Differentially private graph analysis is a powerful tool for deriving insights from diverse graph data while protecting individual information. Designing private analytic algorithms for different graph queries often requires starting from scratch. In contrast, differentially private synthetic graph generation offers a general paradigm that supports one-time generation for multiple queries. Although a rich set of differentially private graph generation algorithms has been proposed, comparing them effectively remains challenging due to various factors, including differing privacy definitions, diverse graph datasets, varied privacy requirements, and multiple utility metrics. To this end, we propose PGB (Private Graph Benchmark), a comprehensive benchmark designed to enable researchers to compare differentially private graph generation algorithms fairly. We begin by identifying four essential elements of existing works as a 4-tuple: mechanisms, graph datasets, privacy requirements, and utility metrics. We discuss principles regarding these elements to ensure the comprehensiveness of a benchmark. Next, we present a benchmark instantiation that adheres to all principles, establishing a new method to evaluate existing and newly proposed graph generation algorithms. Through extensive theoretical and empirical analysis, we gain valuable insights into the strengths and weaknesses of prior algorithms. Our results indicate that there is no universal solution for all possible cases. Finally, we provide guidelines to help researchers select appropriate mechanisms for various scenarios.

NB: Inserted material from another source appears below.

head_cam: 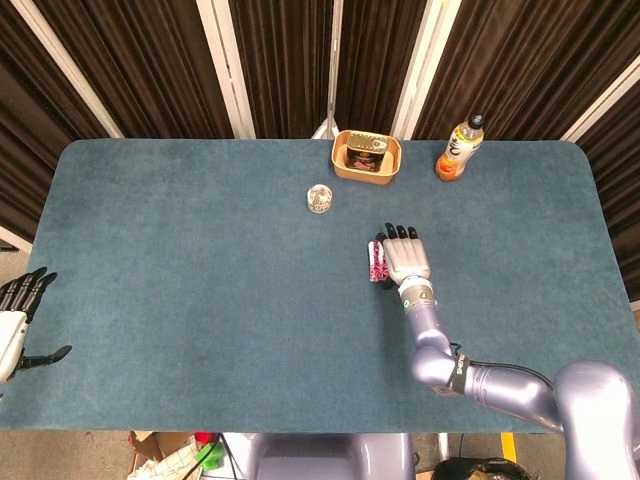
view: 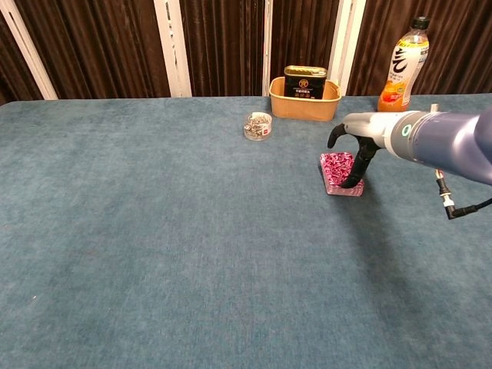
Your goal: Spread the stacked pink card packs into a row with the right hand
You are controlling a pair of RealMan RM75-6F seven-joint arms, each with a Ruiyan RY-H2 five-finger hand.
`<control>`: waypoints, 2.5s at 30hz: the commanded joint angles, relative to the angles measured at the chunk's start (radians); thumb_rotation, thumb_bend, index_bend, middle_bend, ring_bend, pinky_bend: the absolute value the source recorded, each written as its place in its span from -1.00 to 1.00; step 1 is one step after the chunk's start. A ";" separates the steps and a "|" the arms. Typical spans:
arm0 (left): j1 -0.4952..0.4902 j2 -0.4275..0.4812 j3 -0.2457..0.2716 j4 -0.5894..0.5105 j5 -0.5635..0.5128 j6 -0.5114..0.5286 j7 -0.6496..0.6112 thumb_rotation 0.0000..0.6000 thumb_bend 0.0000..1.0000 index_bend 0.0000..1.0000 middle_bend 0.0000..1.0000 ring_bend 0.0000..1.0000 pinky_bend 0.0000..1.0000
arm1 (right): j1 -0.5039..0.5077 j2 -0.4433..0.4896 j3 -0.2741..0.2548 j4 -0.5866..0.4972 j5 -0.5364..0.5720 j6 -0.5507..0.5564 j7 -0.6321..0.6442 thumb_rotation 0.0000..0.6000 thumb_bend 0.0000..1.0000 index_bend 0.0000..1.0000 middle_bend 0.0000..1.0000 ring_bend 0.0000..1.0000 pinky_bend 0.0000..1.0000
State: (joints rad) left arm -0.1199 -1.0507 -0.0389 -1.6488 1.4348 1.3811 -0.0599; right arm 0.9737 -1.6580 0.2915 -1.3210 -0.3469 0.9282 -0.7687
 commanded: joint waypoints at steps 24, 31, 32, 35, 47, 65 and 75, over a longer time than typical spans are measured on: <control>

翻译：差分隐私图分析是一种强大的工具，能够在保护个体信息的同时从多样化的图数据中获取洞见。为不同的图查询设计隐私分析算法通常需要从零开始。相比之下，差分隐私合成图生成提供了一种通用范式，支持一次性生成以应对多种查询。尽管已有大量差分隐私图生成算法被提出，但由于多种因素（包括不同的隐私定义、多样的图数据集、变化的隐私需求以及多种效用度量），有效比较这些算法仍然具有挑战性。为此，我们提出了PGB（隐私图基准测试），这是一个全面的基准测试框架，旨在使研究人员能够公平地比较差分隐私图生成算法。我们首先将现有工作的核心要素归纳为一个四元组：机制、图数据集、隐私需求和效用度量。我们讨论了关于这些要素的原则，以确保基准测试的全面性。接着，我们提出了一个遵循所有原则的基准测试实例，建立了一种评估现有及新提出的图生成算法的新方法。通过广泛的理论和实证分析，我们对现有算法的优势和不足获得了有价值的见解。我们的结果表明，不存在适用于所有可能场景的通用解决方案。最后，我们提供了指导原则，以帮助研究人员为不同场景选择合适的机制。